Mereka pergi ke sebuah restoran dekat rumah sakit. Selama makan malam, Alexander mulai lebih terbuka tentang hidupnya.

"Dokter Bella, kamu mungkin tahu saya datang dari keluarga kaya. Tapi kekayaan itu datang dengan banyak tekanan dan harapan. Saya harus menjaga kesehatan saya agar bisa meneruskan bisnis keluarga," kata Alexander dengan nada serius.

Isabella mendengarkan dengan empati. "Saya ngerti. Setiap orang punya beban masing-masing. Saya cuma mau bantu kamu dengan cara terbaik yang saya bisa."

Alexander menatap Isabella dengan tatapan lembut. "Dan itu yang bikin kamu beda. Kamu benar-benar peduli. Itu jarang saya temukan."

Isabella merasa hatinya melembut sedikit. "Terima kasih, Pak Alexander. Saya cuma melakukan tugas saya."

Malam itu, setelah mereka berpisah, Isabella merasa sedikit lebih dekat dengan Alexander. Meskipun masih ada kebingungan dalam perasaannya, dia mulai melihat sisi lain dari pria itu yang sebelumnya tersembunyi di balik sikap dinginnya.

Hari-hari berikutnya, Isabella dan Alexander terus bekerja bersama.

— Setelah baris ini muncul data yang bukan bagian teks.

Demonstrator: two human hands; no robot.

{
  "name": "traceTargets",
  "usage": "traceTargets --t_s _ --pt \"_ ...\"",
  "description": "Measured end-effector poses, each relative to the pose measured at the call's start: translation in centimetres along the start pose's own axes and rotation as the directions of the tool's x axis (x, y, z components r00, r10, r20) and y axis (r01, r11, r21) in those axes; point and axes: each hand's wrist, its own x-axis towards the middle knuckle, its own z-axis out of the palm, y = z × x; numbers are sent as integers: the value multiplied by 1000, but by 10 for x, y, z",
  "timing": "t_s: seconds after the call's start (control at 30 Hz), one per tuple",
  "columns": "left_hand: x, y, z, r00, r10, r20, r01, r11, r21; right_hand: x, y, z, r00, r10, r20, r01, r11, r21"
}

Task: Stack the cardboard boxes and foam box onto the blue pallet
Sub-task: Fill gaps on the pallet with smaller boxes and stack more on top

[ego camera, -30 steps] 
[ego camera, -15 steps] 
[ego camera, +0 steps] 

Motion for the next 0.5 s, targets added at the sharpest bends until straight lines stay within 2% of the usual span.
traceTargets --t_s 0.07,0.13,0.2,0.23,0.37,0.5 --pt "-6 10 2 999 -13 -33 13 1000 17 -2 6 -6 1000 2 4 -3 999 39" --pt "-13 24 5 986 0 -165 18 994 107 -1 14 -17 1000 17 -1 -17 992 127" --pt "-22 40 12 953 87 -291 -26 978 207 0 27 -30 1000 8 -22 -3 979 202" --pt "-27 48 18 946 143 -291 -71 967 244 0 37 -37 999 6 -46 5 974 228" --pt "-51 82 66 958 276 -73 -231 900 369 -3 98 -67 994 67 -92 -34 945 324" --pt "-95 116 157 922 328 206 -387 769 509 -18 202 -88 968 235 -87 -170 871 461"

Alexander semakin sering menunjukkan perhatian, mulai dari mengingatkan Isabella untuk beristirahat hingga ngirim makanan sehat ke kantornya. Isabella berusaha tetap profesional, meskipun dalam hatinya mulai muncul perasaan yang sulit dijelaskan.

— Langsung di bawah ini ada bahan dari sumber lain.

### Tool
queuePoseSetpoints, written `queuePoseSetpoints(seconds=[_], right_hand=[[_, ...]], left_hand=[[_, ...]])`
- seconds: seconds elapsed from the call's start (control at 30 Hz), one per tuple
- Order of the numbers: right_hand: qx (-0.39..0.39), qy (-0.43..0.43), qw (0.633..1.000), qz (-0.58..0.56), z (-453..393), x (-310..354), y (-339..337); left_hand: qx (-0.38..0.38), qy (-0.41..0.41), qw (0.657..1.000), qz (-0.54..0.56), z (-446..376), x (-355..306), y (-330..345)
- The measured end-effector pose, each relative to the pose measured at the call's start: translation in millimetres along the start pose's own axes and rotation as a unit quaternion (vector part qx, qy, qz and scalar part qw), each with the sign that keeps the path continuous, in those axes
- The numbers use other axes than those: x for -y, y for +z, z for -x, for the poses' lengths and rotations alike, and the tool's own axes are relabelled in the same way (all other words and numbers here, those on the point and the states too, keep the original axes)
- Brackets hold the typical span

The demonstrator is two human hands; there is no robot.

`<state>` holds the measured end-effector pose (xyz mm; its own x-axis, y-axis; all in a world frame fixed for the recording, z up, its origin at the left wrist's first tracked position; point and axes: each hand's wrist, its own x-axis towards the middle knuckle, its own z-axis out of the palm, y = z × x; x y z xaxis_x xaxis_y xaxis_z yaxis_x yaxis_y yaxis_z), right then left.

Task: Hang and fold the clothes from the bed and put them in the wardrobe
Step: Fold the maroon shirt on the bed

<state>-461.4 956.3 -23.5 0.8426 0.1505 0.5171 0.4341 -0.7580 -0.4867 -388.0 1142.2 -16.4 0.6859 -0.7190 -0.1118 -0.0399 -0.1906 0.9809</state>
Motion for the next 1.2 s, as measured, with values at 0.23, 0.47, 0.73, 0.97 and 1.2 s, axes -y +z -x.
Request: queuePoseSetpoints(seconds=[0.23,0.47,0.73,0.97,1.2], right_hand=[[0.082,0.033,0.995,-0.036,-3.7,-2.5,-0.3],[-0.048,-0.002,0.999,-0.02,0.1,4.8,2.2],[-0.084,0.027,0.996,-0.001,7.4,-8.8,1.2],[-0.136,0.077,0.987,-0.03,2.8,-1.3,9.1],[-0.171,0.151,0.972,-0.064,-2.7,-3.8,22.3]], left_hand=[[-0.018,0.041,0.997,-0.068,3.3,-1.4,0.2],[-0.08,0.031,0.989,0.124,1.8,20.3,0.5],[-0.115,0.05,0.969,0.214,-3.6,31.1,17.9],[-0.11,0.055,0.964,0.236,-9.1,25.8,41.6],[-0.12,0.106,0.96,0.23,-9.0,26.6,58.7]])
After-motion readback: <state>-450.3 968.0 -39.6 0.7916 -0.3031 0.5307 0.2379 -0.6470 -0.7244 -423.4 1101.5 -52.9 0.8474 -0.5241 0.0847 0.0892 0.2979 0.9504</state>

Suatu hari, Isabella menemukan dirinya duduk di taman rumah sakit, merenung tentang hidupnya. Dia merasa terjebak antara masa lalu yang penuh luka dan masa depan yang gak pasti dengan Alexander. Namun, dia tahu bahwa dia harus menghadapi kenyataan dengan kepala tegak.

Tiba-tiba, Alexander muncul dan duduk di sebelahnya. "Dokter Bella, apakah kamu baik-baik saja?"

Isabella tersenyum lemah. "Cuma merenung, Pak Alexander. Banyak hal yang terjadi dalam hidup saya belakangan ini."

Alexander mengangguk, menatap jauh ke depan. "Saya ngerti. Terkadang hidup memang penuh dengan kejutan yang gak kita harapkan."

Isabella merasa ada koneksi yang mendalam dalam kata-kata Alexander. "Terima kasih udah mendengarkan, Pak Alexander. Saya benar-benar menghargai itu."

Alexander menoleh dan menatap Isabella dengan tatapan penuh pengertian. "Dokter Bella, kamu adalah orang yang kuat. Saya yakin kamu bisa melewati semua ini."

Isabella merasakan perasaan hangat di hatinya. "Terima kasih, Pak Alexander. Saya akan berusaha."

Dengan dukungan Alexander dan tekad yang baru, Isabella tahu bahwa dia bisa menghadapi apapun yang datang dalam hidupnya. Dia memutuskan untuk terus maju, menjaga profesionalitasnya sebagai dokter, dan mencari kebahagiaan yang layak dia dapatkan.

Hari-hari berikutnya, Isabella dan Alexander semakin dekat. Meskipun masih ada rintangan yang harus mereka hadapi, mereka mulai menemukan ritme dalam hubungan profesional mereka. Isabella belajar menerima perhatian Alexander tanpa merasa terbebani, sementara Alexander belajar untuk lebih terbuka dan menghargai perasaan Isabella.

Meskipun perjalanan mereka masih panjang, Isabella merasa bahwa dia telah menemukan teman dalam diri Alexander. Seorang teman yang siap mendukungnya, meskipun hubungan mereka masih rumit dan penuh tantangan. Dan dengan setiap langkah yang mereka ambil bersama, Isabella merasa sedikit lebih kuat, siap menghadapi apapun yang datang dalam hidupnya.